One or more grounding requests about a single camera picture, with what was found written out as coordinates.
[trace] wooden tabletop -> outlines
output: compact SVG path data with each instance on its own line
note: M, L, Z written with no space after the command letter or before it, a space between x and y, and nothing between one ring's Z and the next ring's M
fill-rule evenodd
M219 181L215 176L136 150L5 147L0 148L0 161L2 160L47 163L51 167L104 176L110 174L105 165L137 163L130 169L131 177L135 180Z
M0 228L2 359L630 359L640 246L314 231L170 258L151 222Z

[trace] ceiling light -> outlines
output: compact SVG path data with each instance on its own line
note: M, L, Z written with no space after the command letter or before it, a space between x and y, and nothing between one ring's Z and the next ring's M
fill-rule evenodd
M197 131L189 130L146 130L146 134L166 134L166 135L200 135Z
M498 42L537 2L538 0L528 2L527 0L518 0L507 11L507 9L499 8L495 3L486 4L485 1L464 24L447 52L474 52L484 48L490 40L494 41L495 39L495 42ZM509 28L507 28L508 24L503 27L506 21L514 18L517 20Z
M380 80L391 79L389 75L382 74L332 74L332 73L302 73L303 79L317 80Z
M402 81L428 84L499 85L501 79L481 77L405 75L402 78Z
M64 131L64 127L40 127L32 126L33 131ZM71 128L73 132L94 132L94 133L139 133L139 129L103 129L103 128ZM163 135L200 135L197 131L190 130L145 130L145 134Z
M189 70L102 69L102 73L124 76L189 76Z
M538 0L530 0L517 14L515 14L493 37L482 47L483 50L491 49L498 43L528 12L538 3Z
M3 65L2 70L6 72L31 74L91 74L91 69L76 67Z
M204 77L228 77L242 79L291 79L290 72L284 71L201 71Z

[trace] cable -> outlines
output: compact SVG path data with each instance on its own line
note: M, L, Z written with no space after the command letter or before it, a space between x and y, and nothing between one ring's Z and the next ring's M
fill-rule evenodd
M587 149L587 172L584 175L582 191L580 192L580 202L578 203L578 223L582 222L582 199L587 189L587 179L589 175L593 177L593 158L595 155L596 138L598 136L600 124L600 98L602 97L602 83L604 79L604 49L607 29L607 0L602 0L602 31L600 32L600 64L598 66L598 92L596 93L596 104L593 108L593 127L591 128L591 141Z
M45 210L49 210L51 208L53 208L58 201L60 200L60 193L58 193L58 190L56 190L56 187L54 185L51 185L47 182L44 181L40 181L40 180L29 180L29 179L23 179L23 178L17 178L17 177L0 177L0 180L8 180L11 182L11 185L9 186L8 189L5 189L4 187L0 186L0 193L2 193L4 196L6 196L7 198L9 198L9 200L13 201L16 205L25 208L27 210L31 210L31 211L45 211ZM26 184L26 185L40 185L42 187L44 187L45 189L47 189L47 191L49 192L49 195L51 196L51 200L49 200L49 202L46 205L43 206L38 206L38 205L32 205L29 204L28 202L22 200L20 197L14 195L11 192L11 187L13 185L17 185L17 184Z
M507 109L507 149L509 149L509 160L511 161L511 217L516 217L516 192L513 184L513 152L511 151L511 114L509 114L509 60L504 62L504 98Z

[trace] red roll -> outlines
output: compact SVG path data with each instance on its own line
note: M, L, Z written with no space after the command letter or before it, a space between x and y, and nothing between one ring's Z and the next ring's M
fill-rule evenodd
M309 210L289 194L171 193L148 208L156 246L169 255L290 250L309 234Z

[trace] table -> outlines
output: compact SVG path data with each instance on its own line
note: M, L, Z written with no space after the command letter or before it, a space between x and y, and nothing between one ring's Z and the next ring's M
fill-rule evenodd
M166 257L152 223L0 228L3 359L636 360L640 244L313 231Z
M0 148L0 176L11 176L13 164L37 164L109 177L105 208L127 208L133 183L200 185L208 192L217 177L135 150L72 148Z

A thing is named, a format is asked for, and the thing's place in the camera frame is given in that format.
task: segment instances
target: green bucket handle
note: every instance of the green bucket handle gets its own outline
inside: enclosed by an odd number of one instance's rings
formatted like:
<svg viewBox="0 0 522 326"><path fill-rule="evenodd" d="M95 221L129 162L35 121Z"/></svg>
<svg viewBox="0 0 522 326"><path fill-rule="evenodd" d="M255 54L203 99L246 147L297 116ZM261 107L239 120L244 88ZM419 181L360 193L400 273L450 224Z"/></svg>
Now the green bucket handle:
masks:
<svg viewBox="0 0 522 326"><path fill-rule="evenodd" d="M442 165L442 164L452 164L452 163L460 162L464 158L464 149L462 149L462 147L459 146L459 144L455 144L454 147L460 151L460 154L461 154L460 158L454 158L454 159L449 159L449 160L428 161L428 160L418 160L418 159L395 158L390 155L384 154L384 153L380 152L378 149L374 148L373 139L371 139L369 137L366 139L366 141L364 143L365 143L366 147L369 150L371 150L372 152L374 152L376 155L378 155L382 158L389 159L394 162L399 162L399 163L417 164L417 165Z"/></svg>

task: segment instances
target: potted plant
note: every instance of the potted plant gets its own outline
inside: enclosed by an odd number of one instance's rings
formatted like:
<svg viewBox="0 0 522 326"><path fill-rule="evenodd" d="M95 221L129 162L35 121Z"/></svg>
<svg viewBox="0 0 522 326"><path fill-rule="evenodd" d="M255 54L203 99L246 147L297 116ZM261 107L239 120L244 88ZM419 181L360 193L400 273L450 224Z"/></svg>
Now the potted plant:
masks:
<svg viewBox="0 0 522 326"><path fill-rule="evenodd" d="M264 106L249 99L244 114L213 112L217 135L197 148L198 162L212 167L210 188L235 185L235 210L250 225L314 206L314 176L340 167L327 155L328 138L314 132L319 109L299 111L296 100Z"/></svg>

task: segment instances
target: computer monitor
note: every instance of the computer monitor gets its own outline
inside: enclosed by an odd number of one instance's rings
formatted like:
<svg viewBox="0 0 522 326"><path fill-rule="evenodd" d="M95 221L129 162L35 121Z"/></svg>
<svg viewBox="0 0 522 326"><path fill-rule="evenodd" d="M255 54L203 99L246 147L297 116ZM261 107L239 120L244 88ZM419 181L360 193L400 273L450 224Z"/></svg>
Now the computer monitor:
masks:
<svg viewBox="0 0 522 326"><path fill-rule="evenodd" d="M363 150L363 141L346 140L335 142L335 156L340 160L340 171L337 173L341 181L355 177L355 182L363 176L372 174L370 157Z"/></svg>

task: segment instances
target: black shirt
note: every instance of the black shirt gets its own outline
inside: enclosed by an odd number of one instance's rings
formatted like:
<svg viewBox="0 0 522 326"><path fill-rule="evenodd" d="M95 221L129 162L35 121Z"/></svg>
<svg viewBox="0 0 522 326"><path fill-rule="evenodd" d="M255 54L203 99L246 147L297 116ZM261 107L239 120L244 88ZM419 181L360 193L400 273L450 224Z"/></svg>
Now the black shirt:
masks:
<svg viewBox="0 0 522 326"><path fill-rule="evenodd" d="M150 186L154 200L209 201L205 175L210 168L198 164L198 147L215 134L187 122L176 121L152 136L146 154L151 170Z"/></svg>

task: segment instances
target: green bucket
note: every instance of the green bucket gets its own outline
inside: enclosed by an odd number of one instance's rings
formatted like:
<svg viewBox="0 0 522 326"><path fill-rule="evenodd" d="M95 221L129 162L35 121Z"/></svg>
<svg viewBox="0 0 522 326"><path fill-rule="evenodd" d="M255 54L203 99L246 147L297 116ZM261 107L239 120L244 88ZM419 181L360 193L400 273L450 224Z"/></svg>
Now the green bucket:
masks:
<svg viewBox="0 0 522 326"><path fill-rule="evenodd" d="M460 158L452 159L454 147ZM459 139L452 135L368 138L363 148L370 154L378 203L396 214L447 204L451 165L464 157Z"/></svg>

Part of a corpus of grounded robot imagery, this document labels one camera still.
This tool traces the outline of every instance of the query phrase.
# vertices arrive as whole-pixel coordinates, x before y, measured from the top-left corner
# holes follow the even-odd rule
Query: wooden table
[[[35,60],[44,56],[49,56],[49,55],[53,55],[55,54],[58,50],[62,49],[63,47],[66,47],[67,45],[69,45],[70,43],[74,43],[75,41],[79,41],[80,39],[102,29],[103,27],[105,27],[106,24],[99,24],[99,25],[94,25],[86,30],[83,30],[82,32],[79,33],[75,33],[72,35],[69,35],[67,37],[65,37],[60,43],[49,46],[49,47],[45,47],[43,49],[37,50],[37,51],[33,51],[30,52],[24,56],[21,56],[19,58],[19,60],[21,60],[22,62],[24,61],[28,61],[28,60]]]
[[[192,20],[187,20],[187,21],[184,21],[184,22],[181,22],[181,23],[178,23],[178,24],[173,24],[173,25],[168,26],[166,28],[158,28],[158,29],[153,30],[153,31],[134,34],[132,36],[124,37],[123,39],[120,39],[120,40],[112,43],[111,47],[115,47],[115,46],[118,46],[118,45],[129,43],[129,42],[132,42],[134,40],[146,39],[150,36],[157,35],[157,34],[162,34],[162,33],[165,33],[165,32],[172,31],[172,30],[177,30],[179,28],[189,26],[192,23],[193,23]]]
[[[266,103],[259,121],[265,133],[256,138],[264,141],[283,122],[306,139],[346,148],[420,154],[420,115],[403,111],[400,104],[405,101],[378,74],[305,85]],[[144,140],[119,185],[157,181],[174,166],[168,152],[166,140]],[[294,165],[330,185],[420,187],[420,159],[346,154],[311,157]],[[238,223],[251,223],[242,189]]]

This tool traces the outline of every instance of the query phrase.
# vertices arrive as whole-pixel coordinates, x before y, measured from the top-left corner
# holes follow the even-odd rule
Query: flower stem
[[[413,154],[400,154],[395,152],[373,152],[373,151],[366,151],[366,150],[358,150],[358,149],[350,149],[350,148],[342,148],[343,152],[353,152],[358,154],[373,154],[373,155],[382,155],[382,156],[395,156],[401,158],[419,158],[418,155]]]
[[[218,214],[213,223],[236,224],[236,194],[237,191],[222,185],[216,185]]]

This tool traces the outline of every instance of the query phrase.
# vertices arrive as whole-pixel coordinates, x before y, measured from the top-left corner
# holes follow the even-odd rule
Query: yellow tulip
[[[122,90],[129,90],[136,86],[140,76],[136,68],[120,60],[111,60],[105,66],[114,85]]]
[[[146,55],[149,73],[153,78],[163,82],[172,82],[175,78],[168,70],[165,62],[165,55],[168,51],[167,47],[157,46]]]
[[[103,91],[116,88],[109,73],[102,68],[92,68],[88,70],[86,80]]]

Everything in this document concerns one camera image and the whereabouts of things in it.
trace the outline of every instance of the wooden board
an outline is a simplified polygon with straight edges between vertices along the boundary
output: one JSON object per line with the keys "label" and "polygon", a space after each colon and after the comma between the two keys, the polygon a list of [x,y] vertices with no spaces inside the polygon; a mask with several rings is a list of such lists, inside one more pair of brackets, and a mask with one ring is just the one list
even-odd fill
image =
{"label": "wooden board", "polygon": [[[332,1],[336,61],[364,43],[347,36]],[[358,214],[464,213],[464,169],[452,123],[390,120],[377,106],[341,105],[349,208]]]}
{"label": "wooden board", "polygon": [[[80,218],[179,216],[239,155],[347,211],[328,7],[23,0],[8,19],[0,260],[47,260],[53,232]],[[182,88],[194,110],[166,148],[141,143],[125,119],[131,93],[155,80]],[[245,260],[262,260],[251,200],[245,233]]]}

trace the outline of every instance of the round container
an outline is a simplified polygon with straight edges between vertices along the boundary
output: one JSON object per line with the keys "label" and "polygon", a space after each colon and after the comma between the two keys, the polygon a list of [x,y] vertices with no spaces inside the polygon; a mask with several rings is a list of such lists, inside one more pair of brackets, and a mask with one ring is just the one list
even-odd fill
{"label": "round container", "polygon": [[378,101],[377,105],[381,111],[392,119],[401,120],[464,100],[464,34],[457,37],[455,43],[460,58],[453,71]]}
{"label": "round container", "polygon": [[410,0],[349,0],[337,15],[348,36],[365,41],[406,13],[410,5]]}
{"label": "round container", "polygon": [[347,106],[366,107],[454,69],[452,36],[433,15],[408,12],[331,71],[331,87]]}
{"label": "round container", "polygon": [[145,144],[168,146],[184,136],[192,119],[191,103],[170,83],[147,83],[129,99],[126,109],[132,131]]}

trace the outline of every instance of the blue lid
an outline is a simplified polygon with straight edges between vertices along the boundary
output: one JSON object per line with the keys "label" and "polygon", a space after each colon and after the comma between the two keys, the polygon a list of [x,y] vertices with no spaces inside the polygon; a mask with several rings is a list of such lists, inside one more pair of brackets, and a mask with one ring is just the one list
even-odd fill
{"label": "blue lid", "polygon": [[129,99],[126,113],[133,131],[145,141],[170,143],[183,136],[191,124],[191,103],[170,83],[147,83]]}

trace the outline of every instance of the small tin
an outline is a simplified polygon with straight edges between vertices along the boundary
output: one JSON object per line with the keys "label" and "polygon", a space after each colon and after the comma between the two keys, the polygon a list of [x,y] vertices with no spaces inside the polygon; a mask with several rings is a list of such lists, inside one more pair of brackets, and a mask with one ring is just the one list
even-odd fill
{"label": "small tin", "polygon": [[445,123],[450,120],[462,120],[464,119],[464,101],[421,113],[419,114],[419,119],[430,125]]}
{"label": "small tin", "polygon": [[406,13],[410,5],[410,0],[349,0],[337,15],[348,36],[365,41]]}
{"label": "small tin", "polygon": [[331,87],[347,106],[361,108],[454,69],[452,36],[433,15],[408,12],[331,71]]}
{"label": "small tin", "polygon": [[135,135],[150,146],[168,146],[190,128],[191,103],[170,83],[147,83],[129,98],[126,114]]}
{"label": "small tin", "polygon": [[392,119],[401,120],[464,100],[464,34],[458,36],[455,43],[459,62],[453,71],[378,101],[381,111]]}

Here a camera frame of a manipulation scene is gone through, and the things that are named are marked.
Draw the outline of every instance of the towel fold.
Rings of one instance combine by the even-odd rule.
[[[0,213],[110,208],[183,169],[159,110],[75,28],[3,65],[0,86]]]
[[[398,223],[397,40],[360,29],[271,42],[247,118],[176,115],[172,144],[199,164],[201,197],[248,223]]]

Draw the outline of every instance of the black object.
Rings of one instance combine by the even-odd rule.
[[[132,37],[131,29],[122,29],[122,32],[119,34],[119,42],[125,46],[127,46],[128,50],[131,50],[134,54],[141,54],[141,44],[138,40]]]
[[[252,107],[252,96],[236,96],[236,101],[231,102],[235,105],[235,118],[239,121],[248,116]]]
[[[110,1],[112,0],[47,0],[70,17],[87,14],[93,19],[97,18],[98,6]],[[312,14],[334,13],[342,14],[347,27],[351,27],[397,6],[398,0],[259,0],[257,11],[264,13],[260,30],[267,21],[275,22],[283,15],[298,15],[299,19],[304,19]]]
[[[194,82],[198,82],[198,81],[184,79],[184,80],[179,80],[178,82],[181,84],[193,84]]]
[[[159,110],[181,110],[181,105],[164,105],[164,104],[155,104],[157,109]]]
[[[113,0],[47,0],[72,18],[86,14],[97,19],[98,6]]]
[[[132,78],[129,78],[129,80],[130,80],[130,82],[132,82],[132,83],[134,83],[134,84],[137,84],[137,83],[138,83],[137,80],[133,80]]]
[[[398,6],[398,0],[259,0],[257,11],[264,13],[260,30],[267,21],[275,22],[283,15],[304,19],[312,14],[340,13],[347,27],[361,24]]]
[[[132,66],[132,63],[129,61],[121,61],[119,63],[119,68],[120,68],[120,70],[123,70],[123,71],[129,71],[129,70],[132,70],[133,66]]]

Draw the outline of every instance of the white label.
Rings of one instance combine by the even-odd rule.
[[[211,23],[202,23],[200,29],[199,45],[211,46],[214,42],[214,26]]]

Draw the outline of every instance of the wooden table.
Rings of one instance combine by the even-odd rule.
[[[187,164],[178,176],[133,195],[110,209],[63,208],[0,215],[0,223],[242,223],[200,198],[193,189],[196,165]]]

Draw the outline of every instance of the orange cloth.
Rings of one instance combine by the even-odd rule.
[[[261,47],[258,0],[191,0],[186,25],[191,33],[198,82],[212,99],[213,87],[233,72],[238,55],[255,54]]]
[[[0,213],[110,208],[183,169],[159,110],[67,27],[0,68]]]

### TASK INSTRUCTIONS:
Look through the records and gather each line with the word "document".

### TASK SOLUTION:
Part of a corpus of grounded robot imagery, this document labels one camera still.
Everything in this document concerns one camera image and the whereabouts of things in it.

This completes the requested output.